The local file can override any field on services defined in the base config. Fields you specify replace the base values; fields you omit keep their original values.
# outport.local.yml (not committed)
services:
postgres:
preferred_port: 5432 # use system Postgres on this machineRules
- Override only — you can only override services that exist in
outport.yml. Adding new services in the local file produces an error. - Field-level merge — each field you specify replaces the base value. Omitted fields are untouched.
- Aliases replace entirely — if you override
aliases, the entire alias map is replaced, not merged key-by-key. openreplaces entirely — if you overrideopen, the entire list is replaced.- Validation runs on the merged result — hostname rules, env_var uniqueness, and all other validations apply after merging.
- No
nameoverride — the project name always comes fromoutport.yml.
Common Uses
| Scenario | Local Override |
|---|---|
| Use system Postgres on port 5432 | preferred_port: 5432 on the postgres service |
| Write env to a different file on this machine | env_file: custom/.env on the service |
| Use a different hostname for local testing | hostname: dev.myapp.test on the service |
| Only open specific services on this machine | open: [web] at the top level |
.gitignore
Add outport.local.yml to your project's .gitignore:
outport.local.ymlGlobal Settings
Outport stores machine-level settings in ~/.config/outport/config (INI format). This file is created by outport setup with all values commented out. To change a setting, uncomment the line and edit the value, then run outport system restart.
# Outport global settings
# Uncomment and change values to override defaults.

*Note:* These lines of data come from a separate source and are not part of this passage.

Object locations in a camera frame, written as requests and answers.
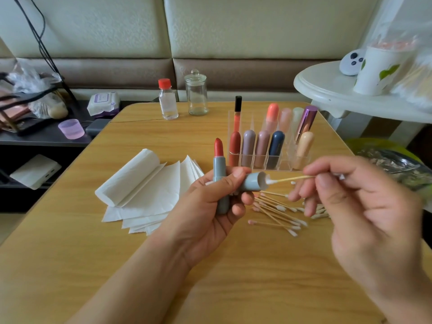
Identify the red lipstick grey-blue tube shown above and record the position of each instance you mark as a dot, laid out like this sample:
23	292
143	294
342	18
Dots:
220	182

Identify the white tissue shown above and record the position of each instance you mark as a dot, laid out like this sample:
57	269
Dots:
128	177

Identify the white mug green leaf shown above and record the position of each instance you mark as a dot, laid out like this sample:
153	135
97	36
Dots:
381	72

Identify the red lipstick navy tube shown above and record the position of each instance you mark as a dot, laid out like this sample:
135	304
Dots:
276	151

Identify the person's right forearm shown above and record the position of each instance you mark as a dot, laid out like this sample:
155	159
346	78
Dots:
412	313

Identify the beige padded backrest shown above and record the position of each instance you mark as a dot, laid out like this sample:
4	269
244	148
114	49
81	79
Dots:
270	23

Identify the pile of cotton swabs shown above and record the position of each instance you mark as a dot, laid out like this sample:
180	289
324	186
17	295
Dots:
320	211

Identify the red lipstick dusty pink tube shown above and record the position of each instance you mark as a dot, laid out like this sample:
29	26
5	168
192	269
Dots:
262	150

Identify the white round side table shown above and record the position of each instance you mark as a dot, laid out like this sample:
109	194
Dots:
324	87

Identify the crumpled clear plastic bag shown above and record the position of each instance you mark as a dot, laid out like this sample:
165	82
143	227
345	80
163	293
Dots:
34	81

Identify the white panda figure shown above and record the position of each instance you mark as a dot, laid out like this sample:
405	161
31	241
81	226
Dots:
352	62

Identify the wet wipes pack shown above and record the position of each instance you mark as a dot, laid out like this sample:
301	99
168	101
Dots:
103	104

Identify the grey-blue lipstick cap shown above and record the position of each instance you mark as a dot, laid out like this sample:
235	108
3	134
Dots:
255	181

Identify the person's left hand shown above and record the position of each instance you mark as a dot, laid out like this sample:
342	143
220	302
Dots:
196	226

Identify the clear acrylic lipstick organizer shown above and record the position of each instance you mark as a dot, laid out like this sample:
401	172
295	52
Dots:
297	141

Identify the pink tray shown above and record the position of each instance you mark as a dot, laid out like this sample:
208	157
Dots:
7	114

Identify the yellow-green bin with bag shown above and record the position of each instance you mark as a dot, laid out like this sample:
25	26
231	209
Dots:
405	168

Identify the red lipstick mauve tube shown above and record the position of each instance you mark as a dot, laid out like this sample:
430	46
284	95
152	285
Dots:
248	150

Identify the white power bank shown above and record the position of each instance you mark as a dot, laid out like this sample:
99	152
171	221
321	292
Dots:
35	172

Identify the person's right hand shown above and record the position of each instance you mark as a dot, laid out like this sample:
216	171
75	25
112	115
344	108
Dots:
368	226

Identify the glass jar with lid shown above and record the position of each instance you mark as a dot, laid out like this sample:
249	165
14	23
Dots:
196	95

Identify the person's left forearm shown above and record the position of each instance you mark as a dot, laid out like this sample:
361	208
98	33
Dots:
118	293

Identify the stack of white tissues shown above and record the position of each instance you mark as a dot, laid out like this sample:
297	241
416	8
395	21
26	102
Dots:
148	192

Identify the clear bottle red cap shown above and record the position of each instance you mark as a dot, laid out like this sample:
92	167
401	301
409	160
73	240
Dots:
168	101

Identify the black low shelf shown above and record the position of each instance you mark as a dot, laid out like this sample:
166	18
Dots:
44	145

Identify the small purple plastic cup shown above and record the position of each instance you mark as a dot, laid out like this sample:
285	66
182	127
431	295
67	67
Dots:
71	129

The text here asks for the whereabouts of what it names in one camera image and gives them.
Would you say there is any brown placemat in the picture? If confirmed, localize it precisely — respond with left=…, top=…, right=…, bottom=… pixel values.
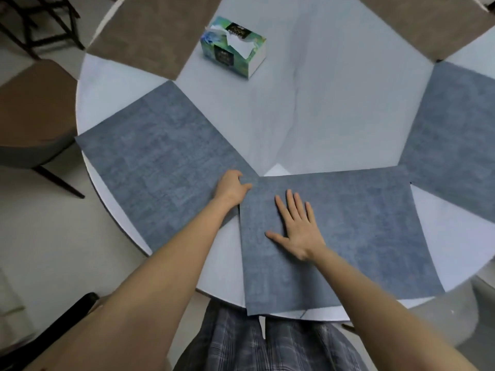
left=86, top=0, right=225, bottom=81
left=355, top=0, right=495, bottom=62

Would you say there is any person's right hand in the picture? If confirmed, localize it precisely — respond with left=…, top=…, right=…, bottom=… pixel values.
left=265, top=189, right=327, bottom=262

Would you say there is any person's left forearm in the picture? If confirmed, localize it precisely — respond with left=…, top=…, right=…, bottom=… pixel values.
left=25, top=196, right=242, bottom=371

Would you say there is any round grey marble table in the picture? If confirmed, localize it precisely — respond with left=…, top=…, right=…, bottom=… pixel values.
left=75, top=0, right=495, bottom=321

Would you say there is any dark wooden rocking chair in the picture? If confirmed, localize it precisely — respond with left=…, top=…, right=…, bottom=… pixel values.
left=0, top=0, right=86, bottom=60

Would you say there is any brown leather chair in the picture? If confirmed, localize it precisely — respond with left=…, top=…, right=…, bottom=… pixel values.
left=0, top=59, right=86, bottom=199

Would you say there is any person's left hand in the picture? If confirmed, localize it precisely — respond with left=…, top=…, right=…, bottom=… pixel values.
left=212, top=170, right=253, bottom=209

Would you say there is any person's right forearm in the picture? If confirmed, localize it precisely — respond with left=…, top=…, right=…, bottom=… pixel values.
left=309, top=245, right=480, bottom=371

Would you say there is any blue green tissue pack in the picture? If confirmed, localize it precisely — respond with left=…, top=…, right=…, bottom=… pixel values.
left=200, top=15, right=267, bottom=80

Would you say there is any black metal rack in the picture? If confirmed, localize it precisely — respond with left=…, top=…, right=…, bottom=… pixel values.
left=0, top=292, right=101, bottom=371

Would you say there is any blue grey placemat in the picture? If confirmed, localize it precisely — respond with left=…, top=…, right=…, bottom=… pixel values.
left=74, top=80, right=259, bottom=254
left=398, top=60, right=495, bottom=225
left=239, top=164, right=446, bottom=316

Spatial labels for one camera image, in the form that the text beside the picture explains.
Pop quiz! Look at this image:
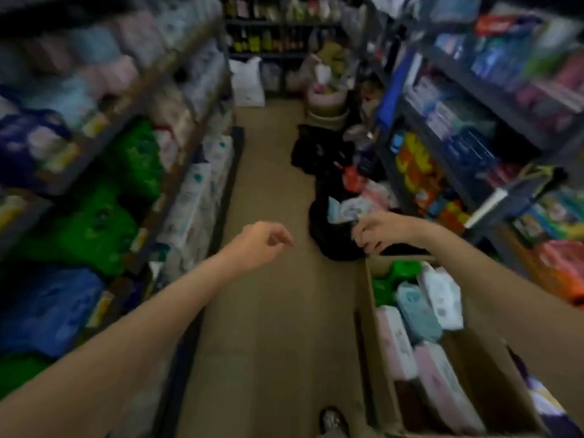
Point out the white teal printed pack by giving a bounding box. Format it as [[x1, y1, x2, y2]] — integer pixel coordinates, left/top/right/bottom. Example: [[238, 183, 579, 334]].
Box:
[[327, 195, 376, 226]]

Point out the person's left forearm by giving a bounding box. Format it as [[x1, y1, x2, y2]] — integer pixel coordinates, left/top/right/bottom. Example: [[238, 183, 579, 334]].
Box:
[[0, 250, 231, 438]]

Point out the row of green yellow packs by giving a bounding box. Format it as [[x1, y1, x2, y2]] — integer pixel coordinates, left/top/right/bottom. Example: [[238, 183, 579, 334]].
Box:
[[510, 186, 584, 245]]

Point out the row of orange yellow packs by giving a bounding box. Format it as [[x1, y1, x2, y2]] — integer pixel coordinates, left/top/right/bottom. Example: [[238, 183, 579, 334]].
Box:
[[390, 131, 471, 236]]

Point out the person's right forearm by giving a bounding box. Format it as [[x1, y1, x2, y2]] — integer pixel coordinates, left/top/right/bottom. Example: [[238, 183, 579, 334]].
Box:
[[419, 221, 584, 418]]

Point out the brown cardboard box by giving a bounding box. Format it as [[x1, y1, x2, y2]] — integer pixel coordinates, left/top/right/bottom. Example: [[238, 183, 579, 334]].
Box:
[[355, 255, 549, 438]]

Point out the pink printed pack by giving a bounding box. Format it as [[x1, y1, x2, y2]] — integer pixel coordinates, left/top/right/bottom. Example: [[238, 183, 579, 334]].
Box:
[[360, 179, 400, 211]]

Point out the white sack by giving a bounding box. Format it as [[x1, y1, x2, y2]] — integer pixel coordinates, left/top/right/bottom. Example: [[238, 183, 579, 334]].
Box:
[[229, 57, 267, 109]]

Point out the cardboard box of wipes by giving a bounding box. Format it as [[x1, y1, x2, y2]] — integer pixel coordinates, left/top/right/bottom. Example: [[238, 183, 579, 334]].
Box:
[[372, 259, 487, 436]]

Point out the stack of white roll packs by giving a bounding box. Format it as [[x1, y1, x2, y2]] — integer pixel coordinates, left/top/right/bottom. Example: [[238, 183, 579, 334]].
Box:
[[155, 109, 236, 289]]

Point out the blue tissue pack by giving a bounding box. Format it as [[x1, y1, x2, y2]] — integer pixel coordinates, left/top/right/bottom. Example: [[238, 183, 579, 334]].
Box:
[[0, 266, 106, 359]]

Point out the black plastic bag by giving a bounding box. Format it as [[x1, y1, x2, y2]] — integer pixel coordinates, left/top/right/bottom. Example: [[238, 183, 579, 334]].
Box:
[[308, 177, 412, 263], [291, 124, 358, 176]]

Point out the white rolled tube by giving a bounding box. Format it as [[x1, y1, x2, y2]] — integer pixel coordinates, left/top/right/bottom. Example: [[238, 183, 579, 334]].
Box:
[[463, 187, 510, 230]]

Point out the yellowish hanging strap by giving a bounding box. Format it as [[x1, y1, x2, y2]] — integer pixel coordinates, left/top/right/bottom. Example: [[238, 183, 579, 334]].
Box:
[[515, 161, 555, 197]]

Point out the stack of pink basins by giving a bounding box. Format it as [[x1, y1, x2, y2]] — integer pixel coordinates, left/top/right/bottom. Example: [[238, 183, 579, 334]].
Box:
[[304, 84, 350, 133]]

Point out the red printed pack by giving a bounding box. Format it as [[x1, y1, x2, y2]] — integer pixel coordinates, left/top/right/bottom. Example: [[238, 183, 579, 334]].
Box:
[[342, 166, 367, 193]]

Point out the stack of green tissue packs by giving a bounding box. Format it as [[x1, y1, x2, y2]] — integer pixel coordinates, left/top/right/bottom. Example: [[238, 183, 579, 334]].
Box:
[[0, 118, 166, 400]]

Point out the person's right shoe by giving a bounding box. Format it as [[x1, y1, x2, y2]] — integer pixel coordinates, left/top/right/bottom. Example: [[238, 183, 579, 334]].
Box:
[[318, 405, 352, 438]]

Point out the person's left hand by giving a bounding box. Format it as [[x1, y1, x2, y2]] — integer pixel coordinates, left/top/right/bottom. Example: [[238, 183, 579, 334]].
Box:
[[218, 221, 296, 275]]

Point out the person's right hand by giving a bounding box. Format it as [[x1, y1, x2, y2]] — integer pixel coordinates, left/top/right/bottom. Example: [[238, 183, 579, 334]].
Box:
[[351, 209, 430, 256]]

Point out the dark metal shelf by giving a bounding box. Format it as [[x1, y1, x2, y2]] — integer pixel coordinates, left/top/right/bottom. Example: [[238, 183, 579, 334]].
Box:
[[0, 0, 245, 438]]

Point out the blue hanging bag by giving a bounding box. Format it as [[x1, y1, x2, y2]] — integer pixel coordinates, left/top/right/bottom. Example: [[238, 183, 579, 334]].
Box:
[[376, 49, 417, 131]]

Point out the row of blue purple packs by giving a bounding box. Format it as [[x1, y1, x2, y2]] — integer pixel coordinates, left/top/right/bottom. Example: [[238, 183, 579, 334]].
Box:
[[401, 9, 584, 189]]

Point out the stack of orange red packs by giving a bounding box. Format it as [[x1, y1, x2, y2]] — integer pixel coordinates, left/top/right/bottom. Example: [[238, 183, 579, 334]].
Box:
[[531, 239, 584, 311]]

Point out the row of pale tissue packs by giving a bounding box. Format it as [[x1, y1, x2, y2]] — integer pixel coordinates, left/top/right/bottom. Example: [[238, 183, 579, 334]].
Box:
[[0, 0, 225, 198]]

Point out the purple yellow softener pack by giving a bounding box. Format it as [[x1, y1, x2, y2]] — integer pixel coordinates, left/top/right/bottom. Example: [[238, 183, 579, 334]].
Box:
[[510, 350, 584, 438]]

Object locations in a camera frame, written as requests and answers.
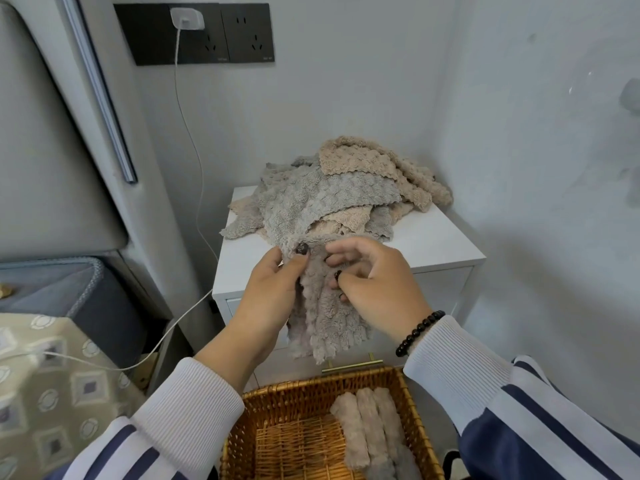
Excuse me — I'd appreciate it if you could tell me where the person's right hand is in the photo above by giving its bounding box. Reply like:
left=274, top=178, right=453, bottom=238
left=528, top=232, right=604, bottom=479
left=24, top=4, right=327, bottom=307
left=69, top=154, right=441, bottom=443
left=325, top=237, right=433, bottom=347

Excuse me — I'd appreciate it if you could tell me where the person's left hand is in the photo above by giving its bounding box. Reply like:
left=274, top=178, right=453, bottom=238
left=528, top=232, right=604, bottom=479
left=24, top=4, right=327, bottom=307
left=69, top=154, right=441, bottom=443
left=227, top=243, right=313, bottom=368

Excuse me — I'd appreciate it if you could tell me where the single beige towel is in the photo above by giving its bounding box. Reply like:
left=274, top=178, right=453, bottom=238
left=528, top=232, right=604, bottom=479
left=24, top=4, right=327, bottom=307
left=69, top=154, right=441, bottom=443
left=329, top=393, right=371, bottom=471
left=373, top=387, right=406, bottom=455
left=355, top=387, right=393, bottom=465

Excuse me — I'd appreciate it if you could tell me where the pile of beige grey towels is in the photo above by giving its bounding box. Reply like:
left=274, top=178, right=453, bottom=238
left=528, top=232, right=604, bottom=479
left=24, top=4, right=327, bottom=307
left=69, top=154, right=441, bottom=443
left=219, top=135, right=455, bottom=245

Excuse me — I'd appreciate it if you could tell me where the orange wicker basket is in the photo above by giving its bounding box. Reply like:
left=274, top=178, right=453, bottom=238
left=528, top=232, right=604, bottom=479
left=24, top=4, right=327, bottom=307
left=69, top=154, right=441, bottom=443
left=219, top=365, right=446, bottom=480

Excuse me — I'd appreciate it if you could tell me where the person's right forearm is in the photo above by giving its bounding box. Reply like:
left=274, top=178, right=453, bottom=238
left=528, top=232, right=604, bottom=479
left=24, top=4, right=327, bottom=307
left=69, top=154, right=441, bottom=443
left=402, top=314, right=640, bottom=480

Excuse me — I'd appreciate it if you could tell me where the person's left forearm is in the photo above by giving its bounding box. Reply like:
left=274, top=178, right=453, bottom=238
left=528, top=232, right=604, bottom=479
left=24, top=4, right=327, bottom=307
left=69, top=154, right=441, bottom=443
left=59, top=334, right=246, bottom=480

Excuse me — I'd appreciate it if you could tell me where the white nightstand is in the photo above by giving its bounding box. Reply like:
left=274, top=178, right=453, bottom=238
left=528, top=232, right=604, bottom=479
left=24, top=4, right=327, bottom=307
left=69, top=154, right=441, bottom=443
left=212, top=185, right=487, bottom=391

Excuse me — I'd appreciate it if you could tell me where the patterned beige bedspread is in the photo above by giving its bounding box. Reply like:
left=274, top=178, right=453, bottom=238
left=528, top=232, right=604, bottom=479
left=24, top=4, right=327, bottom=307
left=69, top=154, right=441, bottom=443
left=0, top=313, right=149, bottom=480

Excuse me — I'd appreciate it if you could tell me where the grey padded headboard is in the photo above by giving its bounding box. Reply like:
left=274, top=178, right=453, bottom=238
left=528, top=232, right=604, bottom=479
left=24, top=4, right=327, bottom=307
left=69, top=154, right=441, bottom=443
left=0, top=2, right=130, bottom=263

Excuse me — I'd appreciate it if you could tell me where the silver headboard trim strip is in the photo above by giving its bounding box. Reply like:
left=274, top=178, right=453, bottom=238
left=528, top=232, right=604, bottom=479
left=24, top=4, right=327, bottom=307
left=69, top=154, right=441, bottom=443
left=59, top=0, right=139, bottom=185

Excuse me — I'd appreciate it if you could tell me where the white charger plug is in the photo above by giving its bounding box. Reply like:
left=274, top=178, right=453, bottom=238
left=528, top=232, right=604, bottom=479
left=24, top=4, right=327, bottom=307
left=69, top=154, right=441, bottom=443
left=169, top=7, right=205, bottom=31

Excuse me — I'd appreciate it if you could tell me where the black bead bracelet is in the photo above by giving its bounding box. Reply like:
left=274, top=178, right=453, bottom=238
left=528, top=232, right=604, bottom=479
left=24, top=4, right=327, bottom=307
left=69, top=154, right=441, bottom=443
left=395, top=309, right=447, bottom=359

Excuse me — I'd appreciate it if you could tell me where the short gold drawer handle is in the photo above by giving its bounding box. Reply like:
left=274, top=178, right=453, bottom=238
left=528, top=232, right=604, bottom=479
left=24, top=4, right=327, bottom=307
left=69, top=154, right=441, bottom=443
left=321, top=352, right=385, bottom=375

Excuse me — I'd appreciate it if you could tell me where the white charging cable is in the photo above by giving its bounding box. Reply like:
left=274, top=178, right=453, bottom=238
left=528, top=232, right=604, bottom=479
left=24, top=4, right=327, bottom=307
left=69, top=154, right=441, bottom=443
left=0, top=29, right=221, bottom=371

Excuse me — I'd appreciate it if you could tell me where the narrow black wall socket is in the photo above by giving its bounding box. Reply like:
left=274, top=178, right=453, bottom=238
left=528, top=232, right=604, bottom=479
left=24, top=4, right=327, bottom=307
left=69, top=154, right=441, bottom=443
left=221, top=3, right=276, bottom=64

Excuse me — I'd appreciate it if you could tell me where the wide black wall socket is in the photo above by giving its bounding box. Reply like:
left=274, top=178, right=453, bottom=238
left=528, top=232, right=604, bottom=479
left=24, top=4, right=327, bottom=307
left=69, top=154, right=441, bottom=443
left=113, top=2, right=231, bottom=67

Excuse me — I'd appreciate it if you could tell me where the white wall hook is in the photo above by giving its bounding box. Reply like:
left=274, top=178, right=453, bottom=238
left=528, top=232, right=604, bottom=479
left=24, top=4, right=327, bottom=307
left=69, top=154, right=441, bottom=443
left=619, top=77, right=640, bottom=115

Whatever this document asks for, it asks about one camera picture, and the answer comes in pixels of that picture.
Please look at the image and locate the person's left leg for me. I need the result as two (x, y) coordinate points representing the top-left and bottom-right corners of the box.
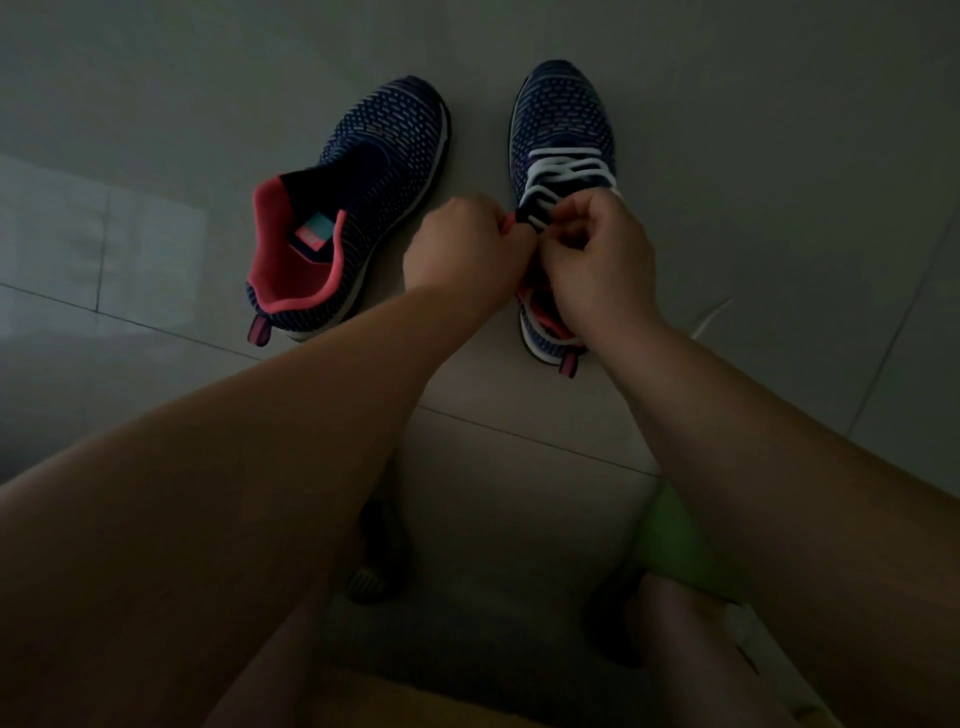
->
(202, 584), (339, 728)

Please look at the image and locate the person's left forearm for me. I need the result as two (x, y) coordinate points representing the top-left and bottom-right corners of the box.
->
(0, 288), (489, 728)

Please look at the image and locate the person's right forearm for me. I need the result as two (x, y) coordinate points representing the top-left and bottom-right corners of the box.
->
(607, 318), (960, 728)

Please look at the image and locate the person's right hand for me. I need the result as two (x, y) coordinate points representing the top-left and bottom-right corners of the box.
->
(538, 188), (667, 350)

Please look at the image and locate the white shoelace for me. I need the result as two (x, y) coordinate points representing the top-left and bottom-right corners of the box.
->
(517, 146), (735, 339)

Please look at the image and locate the person's left hand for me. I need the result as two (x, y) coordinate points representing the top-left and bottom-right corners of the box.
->
(402, 194), (539, 320)

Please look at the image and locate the person's right leg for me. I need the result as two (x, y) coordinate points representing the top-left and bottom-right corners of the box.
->
(626, 575), (804, 728)

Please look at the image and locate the blue knit sneaker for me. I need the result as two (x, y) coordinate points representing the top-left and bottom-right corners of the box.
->
(503, 59), (620, 379)
(245, 74), (453, 348)

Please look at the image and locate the green foam slipper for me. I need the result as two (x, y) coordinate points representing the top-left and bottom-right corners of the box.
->
(344, 498), (414, 605)
(584, 483), (748, 669)

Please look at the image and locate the person's leg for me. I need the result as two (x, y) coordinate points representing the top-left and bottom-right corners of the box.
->
(202, 584), (339, 728)
(626, 575), (804, 728)

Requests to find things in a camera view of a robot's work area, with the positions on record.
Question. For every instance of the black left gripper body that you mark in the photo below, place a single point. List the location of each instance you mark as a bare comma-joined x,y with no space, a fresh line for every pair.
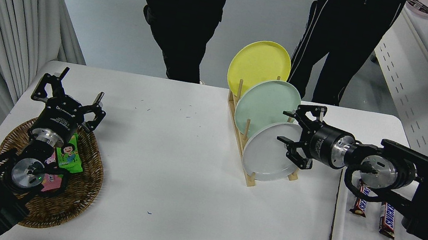
58,119

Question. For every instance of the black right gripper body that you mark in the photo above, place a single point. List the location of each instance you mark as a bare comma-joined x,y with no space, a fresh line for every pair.
324,144

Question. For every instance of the gray plate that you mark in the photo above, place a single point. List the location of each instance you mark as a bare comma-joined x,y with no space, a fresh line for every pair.
264,159

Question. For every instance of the mint green plate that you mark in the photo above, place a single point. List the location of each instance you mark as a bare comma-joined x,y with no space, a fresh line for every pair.
267,105

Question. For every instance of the wooden plate rack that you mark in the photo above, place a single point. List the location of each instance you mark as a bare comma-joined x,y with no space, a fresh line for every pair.
250,180

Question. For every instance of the yellow plate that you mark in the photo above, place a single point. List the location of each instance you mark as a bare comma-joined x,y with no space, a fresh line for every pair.
257,64

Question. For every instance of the green snack packet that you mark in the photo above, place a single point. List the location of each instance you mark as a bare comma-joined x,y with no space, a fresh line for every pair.
69,156

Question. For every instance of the pink snack packet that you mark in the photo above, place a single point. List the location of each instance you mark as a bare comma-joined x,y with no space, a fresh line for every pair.
53,185

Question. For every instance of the brown chocolate bar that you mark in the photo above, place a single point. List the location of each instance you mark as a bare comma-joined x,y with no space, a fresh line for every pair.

# Restart the daemon after changes: outport system restart
[dashboard]
# How often the dashboard checks whether services are accepting connections.
# Accepts Go duration syntax: 1s, 5s, 500ms. Minimum 1s.
# health_interval = 3s
[dns]
# Time-to-live in seconds for .test DNS responses. Lower values mean the
# browser picks up service changes faster, but increases DNS queries.
# ttl = 60
[tunnels]
# Maximum number of concurrent tunnel processes when running outport share.
# max = 8
[network]
# Network interface for LAN IP detection (e.g., en0, eth0, wlan0).
# Used by QR codes and the dashboard to show your LAN address.
# When unset, Outport auto-detects by scanning common interface names.
# interface = en0| Setting | Default | Description |
|---|---|---|
dashboard.health_interval | 3s | How often the dashboard polls port health. Accepts Go duration syntax (1s, 5s, 500ms). Minimum 1s. |
dns.ttl | 60 | Time-to-live (in seconds) for .test DNS responses. Lower values mean faster updates when services start/stop. |
tunnels.max | 8 | Maximum number of concurrent tunnel processes when running outport share. |
network.interface | (auto-detect) | Network interface for LAN IP detection (e.g., en0, eth0). Used by QR codes and the dashboard. When unset, Outport scans common interface names. |
Missing settings use defaults. The file is entirely optional — if it doesn't exist, everything uses the defaults above.